Which are the causes of Major aortopulmonary collateral arteries (MAPCAs)?

Major aortopulmonary collateral arteries (MAPCAs) are abnormal blood vessels that develop in the lungs as a result of certain congenital heart defects. These collateral arteries serve as alternative pathways for blood flow between the aorta and the pulmonary arteries, bypassing the normal route through the heart. The presence of MAPCAs can lead to various complications and affect the overall functioning of the cardiovascular system.

There are several causes that contribute to the development of MAPCAs:

1. Pulmonary Atresia: This is a congenital heart defect where the pulmonary valve is either missing or abnormally developed. As a result, blood flow from the right ventricle to the pulmonary arteries is obstructed. In response, the body tries to compensate by forming collateral arteries to supply blood to the lungs.

2. Tetralogy of Fallot: This is a complex heart defect characterized by four abnormalities, including a ventricular septal defect (VSD), pulmonary stenosis, an overriding aorta, and right ventricular hypertrophy. In some cases, the pulmonary stenosis can be severe, causing reduced blood flow to the lungs. The body compensates by developing MAPCAs to ensure adequate oxygenation of the blood.

3. Double Outlet Right Ventricle (DORV): In DORV, both the pulmonary artery and the aorta arise from the right ventricle instead of their normal positions. This leads to mixing of oxygenated and deoxygenated blood. To improve oxygenation, collateral arteries may form to supply blood directly to the lungs.

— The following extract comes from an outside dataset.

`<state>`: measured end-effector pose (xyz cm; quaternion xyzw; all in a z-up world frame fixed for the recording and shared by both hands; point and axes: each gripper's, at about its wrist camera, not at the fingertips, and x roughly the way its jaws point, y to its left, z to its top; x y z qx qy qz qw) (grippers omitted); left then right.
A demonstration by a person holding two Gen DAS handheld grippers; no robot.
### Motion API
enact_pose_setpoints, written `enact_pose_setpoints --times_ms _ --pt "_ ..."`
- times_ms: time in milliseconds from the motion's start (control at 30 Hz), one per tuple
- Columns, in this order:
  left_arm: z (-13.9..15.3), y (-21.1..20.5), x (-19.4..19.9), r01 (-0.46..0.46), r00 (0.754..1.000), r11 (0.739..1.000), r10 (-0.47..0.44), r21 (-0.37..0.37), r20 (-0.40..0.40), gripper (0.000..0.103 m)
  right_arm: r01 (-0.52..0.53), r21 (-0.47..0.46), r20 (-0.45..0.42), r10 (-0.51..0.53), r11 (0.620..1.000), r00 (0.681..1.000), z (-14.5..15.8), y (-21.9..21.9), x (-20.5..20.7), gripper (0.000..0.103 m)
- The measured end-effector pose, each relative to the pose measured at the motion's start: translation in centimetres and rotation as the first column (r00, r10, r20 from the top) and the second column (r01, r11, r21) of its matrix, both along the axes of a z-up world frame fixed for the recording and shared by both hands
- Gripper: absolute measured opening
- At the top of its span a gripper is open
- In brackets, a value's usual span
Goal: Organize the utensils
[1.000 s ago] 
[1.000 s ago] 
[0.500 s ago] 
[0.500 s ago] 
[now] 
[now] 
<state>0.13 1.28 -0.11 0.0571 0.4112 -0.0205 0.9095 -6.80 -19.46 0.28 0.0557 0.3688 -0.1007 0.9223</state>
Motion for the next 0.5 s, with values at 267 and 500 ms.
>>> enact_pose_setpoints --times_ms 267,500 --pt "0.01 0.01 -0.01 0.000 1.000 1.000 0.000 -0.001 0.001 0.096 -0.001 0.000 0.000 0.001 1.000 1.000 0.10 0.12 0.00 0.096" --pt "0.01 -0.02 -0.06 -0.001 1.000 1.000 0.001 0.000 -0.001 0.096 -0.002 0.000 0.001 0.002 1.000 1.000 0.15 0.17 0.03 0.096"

4. Transposition of the Great Arteries (TGA): In TGA, the positions of the pulmonary artery and the aorta are switched. As a result, oxygenated blood from the lungs is pumped back to the lungs instead of being circulated to the body. The body compensates by developing MAPCAs to allow some oxygenated blood to reach the body tissues.

5. Other Congenital Heart Defects: MAPCAs can also occur in association with other heart defects, such as truncus arteriosus, single ventricle defects, or pulmonary atresia with intact ventricular septum. These defects disrupt the normal blood flow patterns, leading to the formation of collateral arteries.

It is important to diagnose and manage MAPCAs appropriately as they can cause complications such as pulmonary hypertension, heart failure, and reduced oxygenation. Treatment options may include surgical interventions to redirect blood flow, repair or replace abnormal valves, or close off abnormal vessels.